• DESCRIPTION OF THE TASK: Copy the listing that follows, line for line, without a single difference.
- - -
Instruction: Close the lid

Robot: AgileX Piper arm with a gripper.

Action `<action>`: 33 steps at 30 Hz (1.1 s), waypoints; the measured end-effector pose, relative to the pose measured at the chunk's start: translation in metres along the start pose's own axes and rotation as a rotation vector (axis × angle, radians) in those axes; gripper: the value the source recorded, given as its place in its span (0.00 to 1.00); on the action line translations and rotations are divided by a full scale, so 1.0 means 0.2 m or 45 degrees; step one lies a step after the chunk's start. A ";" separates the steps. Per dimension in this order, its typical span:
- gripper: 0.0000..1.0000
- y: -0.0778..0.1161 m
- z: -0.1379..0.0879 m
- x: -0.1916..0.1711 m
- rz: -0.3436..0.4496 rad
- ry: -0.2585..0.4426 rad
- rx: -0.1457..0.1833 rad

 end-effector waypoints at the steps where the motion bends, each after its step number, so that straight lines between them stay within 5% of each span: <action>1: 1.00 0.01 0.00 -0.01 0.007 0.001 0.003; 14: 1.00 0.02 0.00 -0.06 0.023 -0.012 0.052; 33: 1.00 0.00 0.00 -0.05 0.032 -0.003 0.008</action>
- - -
• RESULT OF THIS EXERCISE:
Instruction: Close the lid

Robot: AgileX Piper arm with a gripper.

Action `<action>`: 33 steps at 30 Hz (1.1 s), waypoints; the measured end-effector pose, relative to the pose measured at the chunk's start: translation in metres along the start pose's own axes and rotation as a rotation vector (axis × angle, radians) in those axes; gripper: the value the source recorded, given as its place in its span (0.00 to 1.00); on the action line translations and rotations are divided by a full scale, so 1.0 means 0.2 m or 45 degrees; step one lies a step after the chunk's start. A ";" separates the steps. Per dimension in this order, its typical span:
- gripper: 0.0000..1.0000
- y: -0.0778..0.1161 m
- z: -0.1379..0.0879 m
- x: -0.1916..0.1711 m
- rz: -0.3436..0.4496 rad
- ry: -0.2585..0.4426 rad
- rx: -0.1457..0.1833 rad

 end-effector waypoints at the steps where the motion bends, each after its step number, so that straight lines between them stay within 5% of each span: <action>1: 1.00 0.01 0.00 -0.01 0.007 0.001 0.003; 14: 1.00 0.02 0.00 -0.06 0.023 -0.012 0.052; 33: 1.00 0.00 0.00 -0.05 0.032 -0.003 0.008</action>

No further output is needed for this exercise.